Джек помедлил с ответом, вспомнив, какую нотацию Мэри прочитала ему несколько недель назад, когда они вдвоем ждали возвращения Луизы домой через окно. Пожалуй, пора уяснить себе, что сестренка медленно, но верно расстается с детством. Он откинулся на спинку дивана и спросил:

— Ты интересуешься подробностями моего бизнеса?

Это хорошо, если учесть, что твое финансовое положение связано с моим.

Мэри широко раскрыла глаза:

— У меня есть финансовое положение?

Джек с трудом удержался от улыбки.

— И очень прочное. Когда папа умер, он оставил немалое состояние в наследство своим детям поровну на троих. Поскольку я был уже взрослым, я сразу получил свою долю. Твоя доля и доля Джейни находятся под опекой. Ты понимаешь, что это значит?

Мэри молча покачала головой.

— Это значит, что ею управляет кто-то другой в твоих интересах. Твой опекун. Я и есть это лицо, стало быть, я веду наблюдение за вашими с Джейни фондами и вкладываю деньги для вас.

— Так же, как деньги дяди Оуэна?

— Нет. Оуэн распоряжается своими вложениями при известной доле риска. Я не рискую ни твоими средствами, ни средствами Джейн. Они в безопасности и постоянно растут. В свое время они будут предоставлены в твое распоряжение.

— Когда?

Джек глубоко вздохнул.

— Когда тебе исполнится девятнадцать, если ты к этому времени выйдешь замуж. Или в двадцать два года, независимо от того, замужем ты или нет.

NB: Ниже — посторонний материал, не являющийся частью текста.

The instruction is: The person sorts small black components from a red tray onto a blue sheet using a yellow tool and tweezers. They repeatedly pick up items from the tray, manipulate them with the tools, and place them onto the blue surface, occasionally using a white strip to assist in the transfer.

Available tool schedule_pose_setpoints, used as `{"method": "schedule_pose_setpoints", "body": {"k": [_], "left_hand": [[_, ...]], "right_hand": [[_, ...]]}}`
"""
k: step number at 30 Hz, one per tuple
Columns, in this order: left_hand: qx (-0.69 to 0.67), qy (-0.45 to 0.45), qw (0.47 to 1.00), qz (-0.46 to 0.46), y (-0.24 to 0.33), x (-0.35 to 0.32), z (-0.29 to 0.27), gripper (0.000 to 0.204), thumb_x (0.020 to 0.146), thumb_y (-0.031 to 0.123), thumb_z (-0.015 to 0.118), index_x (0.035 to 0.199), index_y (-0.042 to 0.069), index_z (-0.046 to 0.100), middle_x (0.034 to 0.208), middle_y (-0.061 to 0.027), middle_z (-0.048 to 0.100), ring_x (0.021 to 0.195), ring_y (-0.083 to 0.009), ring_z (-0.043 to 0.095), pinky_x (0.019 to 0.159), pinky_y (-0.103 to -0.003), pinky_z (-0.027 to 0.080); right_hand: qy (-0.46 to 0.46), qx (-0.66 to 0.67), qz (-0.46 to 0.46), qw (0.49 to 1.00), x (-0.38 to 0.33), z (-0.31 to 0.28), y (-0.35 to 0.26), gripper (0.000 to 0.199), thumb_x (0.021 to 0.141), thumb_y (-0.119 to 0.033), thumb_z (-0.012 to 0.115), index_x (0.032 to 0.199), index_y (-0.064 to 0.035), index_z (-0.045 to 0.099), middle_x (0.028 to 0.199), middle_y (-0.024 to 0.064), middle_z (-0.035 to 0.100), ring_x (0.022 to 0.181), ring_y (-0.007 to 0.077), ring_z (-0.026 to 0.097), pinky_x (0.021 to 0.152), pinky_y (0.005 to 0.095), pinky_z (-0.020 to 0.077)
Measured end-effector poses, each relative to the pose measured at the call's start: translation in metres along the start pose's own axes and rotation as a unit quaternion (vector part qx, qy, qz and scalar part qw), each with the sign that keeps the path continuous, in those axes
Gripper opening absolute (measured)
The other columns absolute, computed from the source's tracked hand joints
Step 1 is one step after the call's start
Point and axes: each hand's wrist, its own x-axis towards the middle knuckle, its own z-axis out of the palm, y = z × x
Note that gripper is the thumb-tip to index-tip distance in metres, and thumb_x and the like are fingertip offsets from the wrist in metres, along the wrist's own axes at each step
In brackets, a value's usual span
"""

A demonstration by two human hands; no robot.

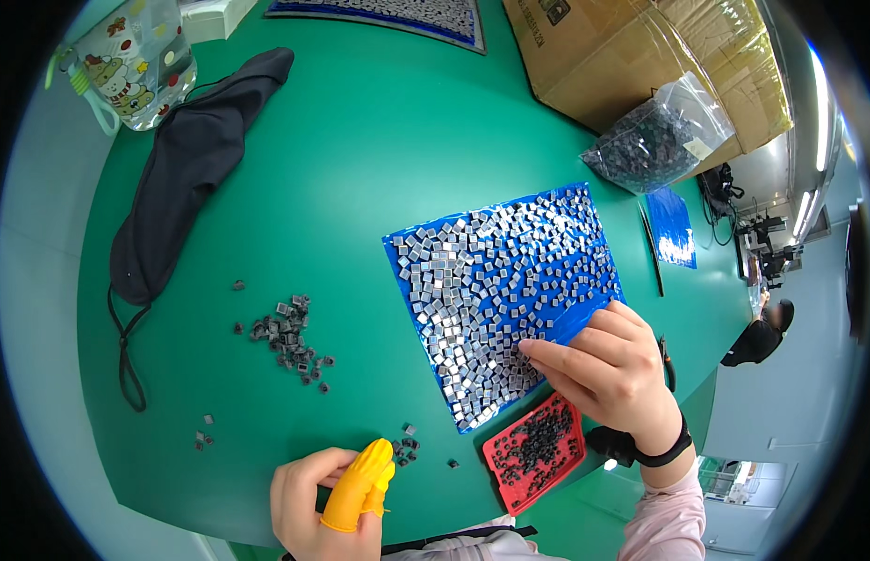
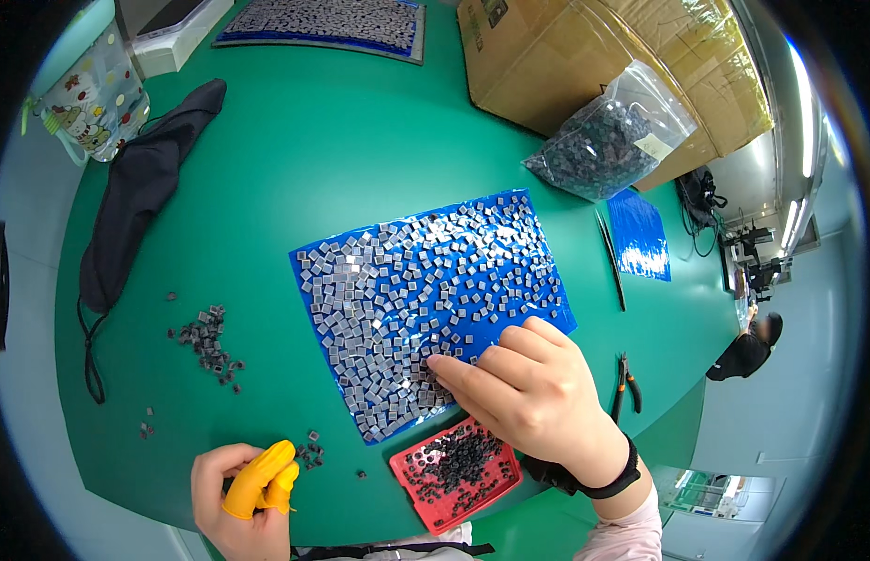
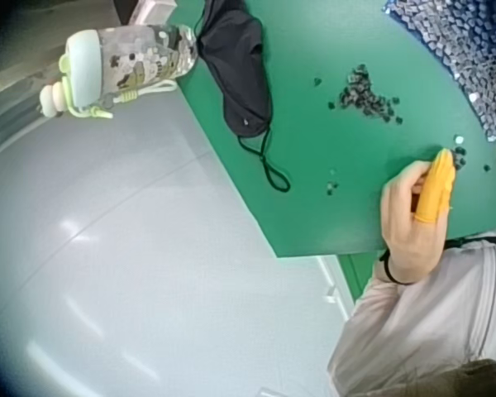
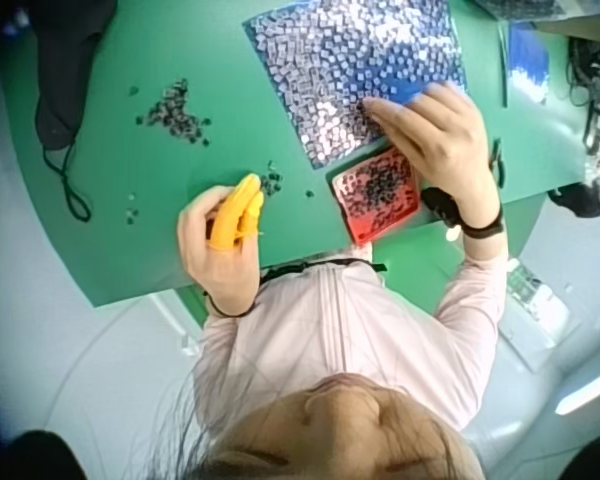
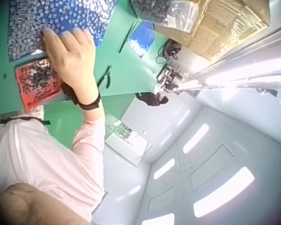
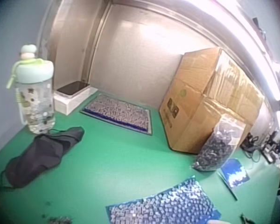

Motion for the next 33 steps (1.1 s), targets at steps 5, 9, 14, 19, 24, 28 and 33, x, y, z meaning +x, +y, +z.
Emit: {"method": "schedule_pose_setpoints", "body": {"k": [5, 9, 14, 19, 24, 28, 33], "left_hand": [[0.001, 0.004, 1.0, 0.002, -0.0006, -0.0002, 0.0008, 0.02, 0.072, 0.009, 0.079, 0.09, 0.005, 0.071, 0.093, -0.003, 0.062, 0.076, -0.0221, 0.057, 0.066, -0.033, 0.046], [0.003, 0.004, 1.0, 0.0, 0.0001, -0.0003, 0.0005, 0.02, 0.073, 0.009, 0.079, 0.09, 0.004, 0.07, 0.093, -0.0035, 0.062, 0.077, -0.0227, 0.057, 0.067, -0.033, 0.046], [0.012, 0.002, 1.0, -0.002, 0.0019, 0.0001, -0.0002, 0.021, 0.074, 0.01, 0.079, 0.091, 0.004, 0.07, 0.093, -0.0044, 0.061, 0.077, -0.0241, 0.057, 0.068, -0.035, 0.047], [0.024, 0.009, 1.0, 0.01, 0.0022, 0.0007, 0.0013, 0.021, 0.074, 0.01, 0.078, 0.092, 0.004, 0.07, 0.092, -0.0052, 0.061, 0.078, -0.0246, 0.057, 0.069, -0.035, 0.047], [0.025, 0.008, 1.0, 0.012, 0.003, 0.0001, 0.0003, 0.021, 0.074, 0.01, 0.078, 0.093, 0.004, 0.07, 0.093, -0.0054, 0.061, 0.078, -0.0247, 0.057, 0.068, -0.035, 0.047], [0.014, 0.005, 1.0, 0.01, 0.0028, 0.0002, -0.001, 0.022, 0.074, 0.009, 0.078, 0.094, 0.004, 0.071, 0.093, -0.0055, 0.061, 0.078, -0.025, 0.057, 0.068, -0.035, 0.047], [0.013, 0.001, 1.0, 0.003, 0.0024, -0.0017, -0.0009, 0.02, 0.076, 0.01, 0.076, 0.096, 0.006, 0.071, 0.094, -0.0053, 0.061, 0.08, -0.0255, 0.057, 0.07, -0.036, 0.046]], "right_hand": [[-0.011, 0.005, 0.003, 1.0, -0.0005, -0.0003, -0.0004, 0.027, 0.07, -0.01, 0.077, 0.096, -0.0098, 0.071, 0.062, -0.004, 0.044, 0.058, 0.0134, 0.044, 0.054, 0.0296, 0.0339], [-0.009, 0.006, 0.004, 1.0, -0.0005, -0.0001, -0.0007, 0.027, 0.07, -0.01, 0.077, 0.096, -0.0099, 0.071, 0.061, -0.0039, 0.044, 0.059, 0.0134, 0.044, 0.055, 0.0293, 0.0342], [-0.008, 0.002, 0.011, 1.0, -0.0004, -0.0014, -0.0016, 0.027, 0.071, -0.01, 0.076, 0.098, -0.0095, 0.071, 0.062, -0.0039, 0.045, 0.059, 0.0136, 0.045, 0.055, 0.0291, 0.0351], [-0.012, 0.008, 0.01, 1.0, 0.0, -0.0006, -0.0015, 0.028, 0.072, -0.01, 0.075, 0.099, -0.0092, 0.071, 0.063, -0.0035, 0.047, 0.06, 0.0142, 0.046, 0.055, 0.0292, 0.0362], [-0.01, 0.021, 0.013, 1.0, -0.0012, 0.0006, -0.0006, 0.026, 0.073, -0.01, 0.075, 0.099, -0.0099, 0.071, 0.063, -0.0031, 0.047, 0.061, 0.0147, 0.047, 0.056, 0.0293, 0.0372], [-0.009, 0.027, 0.019, 0.999, -0.0018, 0.0013, -0.0005, 0.025, 0.073, -0.01, 0.075, 0.098, -0.0113, 0.071, 0.063, -0.0033, 0.047, 0.06, 0.0146, 0.047, 0.056, 0.0294, 0.0375], [-0.01, 0.029, 0.022, 0.999, -0.0015, -0.0009, -0.0021, 0.028, 0.073, -0.011, 0.075, 0.101, -0.012, 0.072, 0.062, -0.0036, 0.046, 0.06, 0.0144, 0.047, 0.056, 0.0296, 0.0375]]}}
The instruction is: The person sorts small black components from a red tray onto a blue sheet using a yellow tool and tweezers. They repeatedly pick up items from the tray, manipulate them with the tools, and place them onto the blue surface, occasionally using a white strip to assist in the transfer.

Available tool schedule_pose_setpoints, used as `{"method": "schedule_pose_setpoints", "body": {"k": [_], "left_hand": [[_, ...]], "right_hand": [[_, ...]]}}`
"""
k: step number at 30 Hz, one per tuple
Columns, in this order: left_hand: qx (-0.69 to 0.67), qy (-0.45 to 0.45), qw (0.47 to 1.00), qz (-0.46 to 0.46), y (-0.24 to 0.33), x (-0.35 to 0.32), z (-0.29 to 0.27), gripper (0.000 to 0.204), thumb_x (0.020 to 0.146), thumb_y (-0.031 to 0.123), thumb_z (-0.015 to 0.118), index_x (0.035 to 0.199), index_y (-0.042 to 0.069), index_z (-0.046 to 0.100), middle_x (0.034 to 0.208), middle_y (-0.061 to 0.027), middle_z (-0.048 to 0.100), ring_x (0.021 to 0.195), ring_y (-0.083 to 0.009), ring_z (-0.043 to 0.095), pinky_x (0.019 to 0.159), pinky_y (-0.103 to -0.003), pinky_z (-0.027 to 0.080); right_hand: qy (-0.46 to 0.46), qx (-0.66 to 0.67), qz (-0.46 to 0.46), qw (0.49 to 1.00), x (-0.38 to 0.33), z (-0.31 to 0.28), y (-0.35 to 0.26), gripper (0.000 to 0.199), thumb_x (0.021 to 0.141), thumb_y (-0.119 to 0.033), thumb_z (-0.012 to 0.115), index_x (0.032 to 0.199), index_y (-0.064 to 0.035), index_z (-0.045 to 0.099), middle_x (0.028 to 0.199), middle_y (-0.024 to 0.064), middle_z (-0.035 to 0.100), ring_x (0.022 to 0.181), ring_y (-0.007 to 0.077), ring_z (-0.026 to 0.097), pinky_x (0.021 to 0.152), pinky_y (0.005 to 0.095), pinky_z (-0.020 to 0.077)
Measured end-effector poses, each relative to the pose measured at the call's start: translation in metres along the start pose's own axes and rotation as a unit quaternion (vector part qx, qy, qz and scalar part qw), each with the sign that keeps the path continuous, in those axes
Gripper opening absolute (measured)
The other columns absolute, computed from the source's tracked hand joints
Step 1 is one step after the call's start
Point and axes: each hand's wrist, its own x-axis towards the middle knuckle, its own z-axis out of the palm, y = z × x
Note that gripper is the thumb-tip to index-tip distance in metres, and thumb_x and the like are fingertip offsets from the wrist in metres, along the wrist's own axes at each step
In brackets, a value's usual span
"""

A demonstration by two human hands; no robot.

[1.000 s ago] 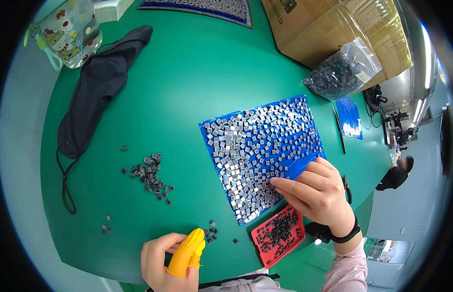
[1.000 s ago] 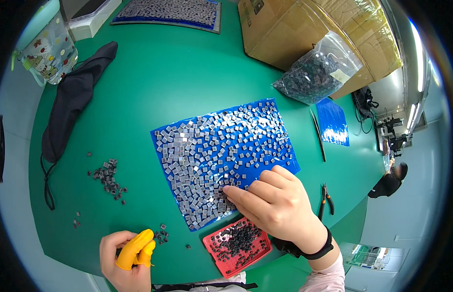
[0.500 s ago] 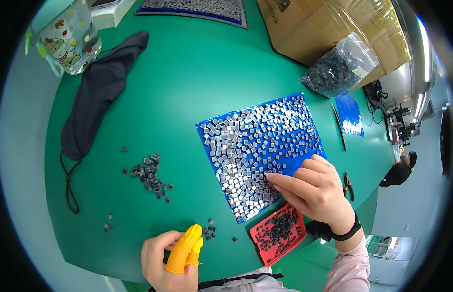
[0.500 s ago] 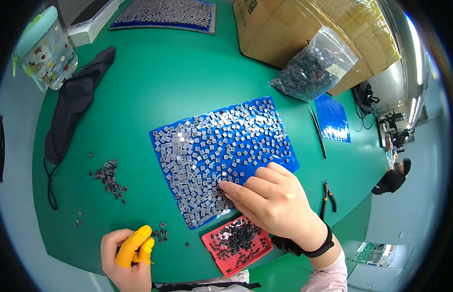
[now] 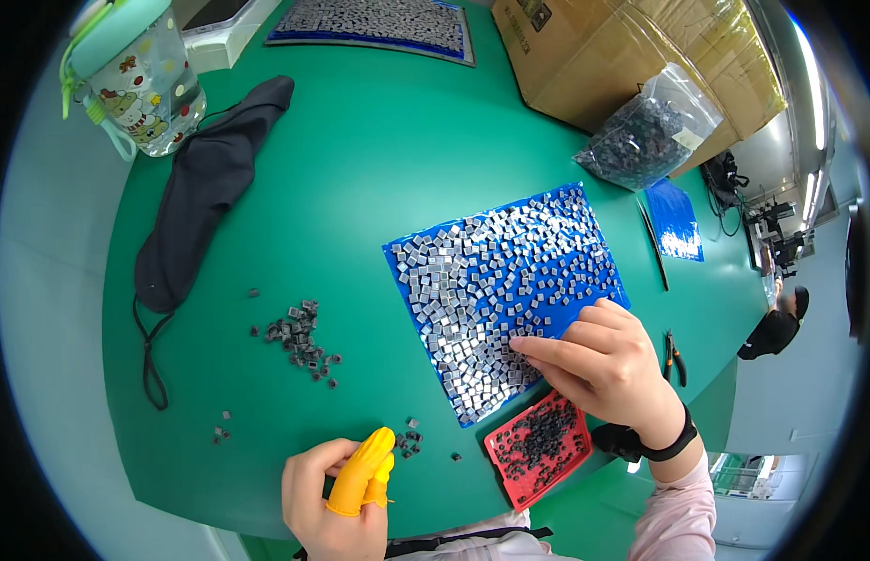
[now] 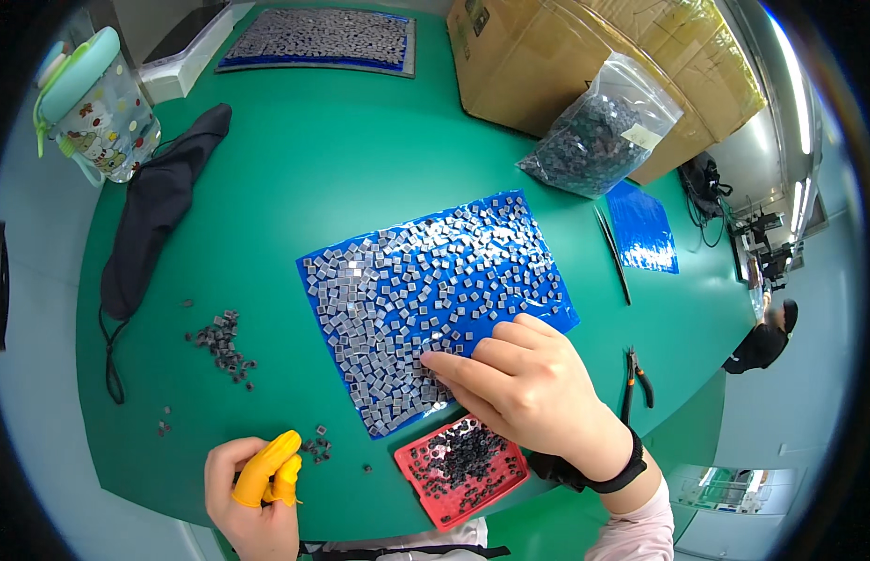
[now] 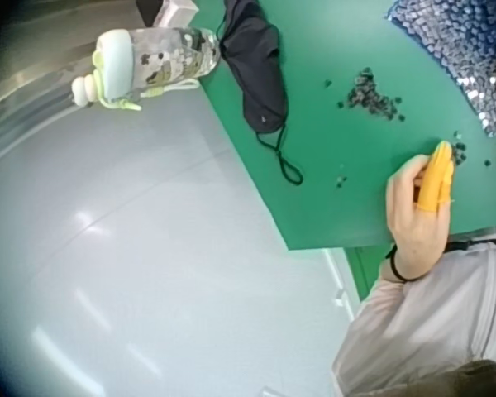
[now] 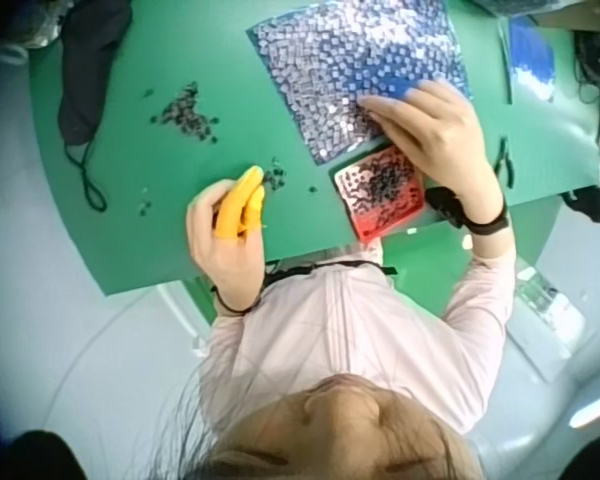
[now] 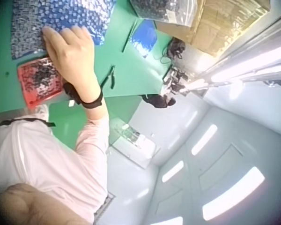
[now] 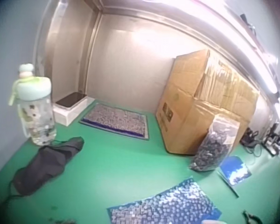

— А если они мне понадобятся раньше?

— Если ты чего-то захочешь, тебе только стоит попросить. Ты это знаешь. К счастью, я вправе снабдить тебя деньгами с моего счета. Вот почему я так бережно обращаюсь со своими средствами, радость моя. Ты ведь слышала, что дядя Оуэн склонял меня сделать несколько рискованные инвестиции. Но я этого делать не стану ни в коем случае.